● **Data**
★ ★ ★ ★ ★ ★ ★
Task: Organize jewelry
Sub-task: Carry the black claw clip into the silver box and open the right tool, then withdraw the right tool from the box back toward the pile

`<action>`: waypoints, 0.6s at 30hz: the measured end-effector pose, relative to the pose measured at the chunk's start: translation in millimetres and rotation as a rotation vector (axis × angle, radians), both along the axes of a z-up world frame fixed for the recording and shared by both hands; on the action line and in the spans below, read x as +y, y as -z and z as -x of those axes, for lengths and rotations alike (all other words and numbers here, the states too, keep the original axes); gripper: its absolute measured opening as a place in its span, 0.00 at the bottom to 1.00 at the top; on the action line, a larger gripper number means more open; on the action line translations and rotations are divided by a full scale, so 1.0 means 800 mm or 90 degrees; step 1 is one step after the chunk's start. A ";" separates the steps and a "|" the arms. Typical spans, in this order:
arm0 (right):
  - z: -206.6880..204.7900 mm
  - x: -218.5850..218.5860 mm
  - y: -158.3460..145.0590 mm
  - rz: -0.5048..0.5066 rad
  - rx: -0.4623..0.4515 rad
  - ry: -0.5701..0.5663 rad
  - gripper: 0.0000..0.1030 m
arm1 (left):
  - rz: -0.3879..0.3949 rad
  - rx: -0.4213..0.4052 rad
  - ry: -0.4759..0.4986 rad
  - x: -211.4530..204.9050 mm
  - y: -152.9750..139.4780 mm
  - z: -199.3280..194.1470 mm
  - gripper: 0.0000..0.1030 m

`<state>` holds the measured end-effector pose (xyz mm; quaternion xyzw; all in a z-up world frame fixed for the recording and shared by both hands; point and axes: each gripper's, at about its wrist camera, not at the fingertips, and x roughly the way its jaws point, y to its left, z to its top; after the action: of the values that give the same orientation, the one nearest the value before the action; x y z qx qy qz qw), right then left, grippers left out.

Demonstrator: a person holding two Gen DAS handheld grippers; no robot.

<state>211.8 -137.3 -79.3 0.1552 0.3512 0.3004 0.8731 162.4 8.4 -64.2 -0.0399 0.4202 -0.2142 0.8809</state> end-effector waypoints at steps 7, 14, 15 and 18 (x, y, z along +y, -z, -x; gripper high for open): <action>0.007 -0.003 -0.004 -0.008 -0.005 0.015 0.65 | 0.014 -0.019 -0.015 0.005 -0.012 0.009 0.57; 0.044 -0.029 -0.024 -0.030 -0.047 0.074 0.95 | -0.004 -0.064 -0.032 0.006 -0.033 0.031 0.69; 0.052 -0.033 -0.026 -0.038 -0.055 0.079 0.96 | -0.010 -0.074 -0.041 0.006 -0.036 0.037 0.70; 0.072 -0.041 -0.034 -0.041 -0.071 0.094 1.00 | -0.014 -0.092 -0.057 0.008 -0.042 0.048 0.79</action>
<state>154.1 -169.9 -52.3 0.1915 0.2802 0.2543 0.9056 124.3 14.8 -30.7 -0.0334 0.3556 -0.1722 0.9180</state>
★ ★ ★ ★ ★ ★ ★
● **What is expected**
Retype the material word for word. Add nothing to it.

● **Exercise output**
Task: Organize jewelry
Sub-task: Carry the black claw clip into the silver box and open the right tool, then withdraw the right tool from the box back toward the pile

`<action>`: waypoints, 0.6s at 30hz: the measured end-effector pose, relative to the pose measured at the chunk's start: translation in millimetres and rotation as a rotation vector (axis × angle, radians), both along the axes of a z-up world frame fixed for the recording and shared by both hands; on the action line and in the spans below, read x as +y, y as -z and z as -x of those axes, for lengths and rotations alike (all other words and numbers here, the states too, keep the original axes); gripper: its absolute measured opening as a place in its span, 0.00 at the bottom to 1.00 at the top; on the action line, a larger gripper number means more open; on the action line translations and rotations are divided by a full scale, so 1.0 means 800 mm or 90 degrees; step 1 is one step after the chunk's start. A ";" separates the steps and a "|" the arms. Typical spans, in this order:
arm0 (right):
  - z: -206.6880..204.7900 mm
  - x: -218.5850..218.5860 mm
  - y: -158.3460..145.0590 mm
  - rz: -0.5048..0.5066 rad
  - rx: -0.4623..0.4515 rad
  - ry: -0.5701..0.5663 rad
  - gripper: 0.0000..0.1030 m
arm1 (left):
  - rz: -0.3879..0.3949 rad
  - rx: -0.4213..0.4052 rad
  - ry: -0.4759..0.4986 rad
  - x: -211.4530..204.9050 mm
  - y: -152.9750..139.4780 mm
  - z: -199.3280..194.1470 mm
  - gripper: 0.0000..0.1030 m

`<state>` holds the measured end-effector pose (xyz mm; quaternion xyzw; all in a z-up world frame fixed for the recording and shared by both hands; point and axes: each gripper's, at about its wrist camera, not at the fingertips, and x roughly the way its jaws point, y to its left, z to its top; after the action: of the values that give the same orientation, the one nearest the value before the action; x y z qx qy qz qw), right then left, grippers left out.

Demonstrator: a person holding two Gen DAS handheld grippers; no robot.

<state>211.8 -137.3 -79.3 0.1552 0.3512 0.3004 0.8731 162.4 8.4 -64.2 -0.0399 0.4202 -0.2142 0.8809</state> end-effector waypoints at steps 7, 14, 15 and 18 (x, y, z along +y, -z, -x; gripper high for open): <action>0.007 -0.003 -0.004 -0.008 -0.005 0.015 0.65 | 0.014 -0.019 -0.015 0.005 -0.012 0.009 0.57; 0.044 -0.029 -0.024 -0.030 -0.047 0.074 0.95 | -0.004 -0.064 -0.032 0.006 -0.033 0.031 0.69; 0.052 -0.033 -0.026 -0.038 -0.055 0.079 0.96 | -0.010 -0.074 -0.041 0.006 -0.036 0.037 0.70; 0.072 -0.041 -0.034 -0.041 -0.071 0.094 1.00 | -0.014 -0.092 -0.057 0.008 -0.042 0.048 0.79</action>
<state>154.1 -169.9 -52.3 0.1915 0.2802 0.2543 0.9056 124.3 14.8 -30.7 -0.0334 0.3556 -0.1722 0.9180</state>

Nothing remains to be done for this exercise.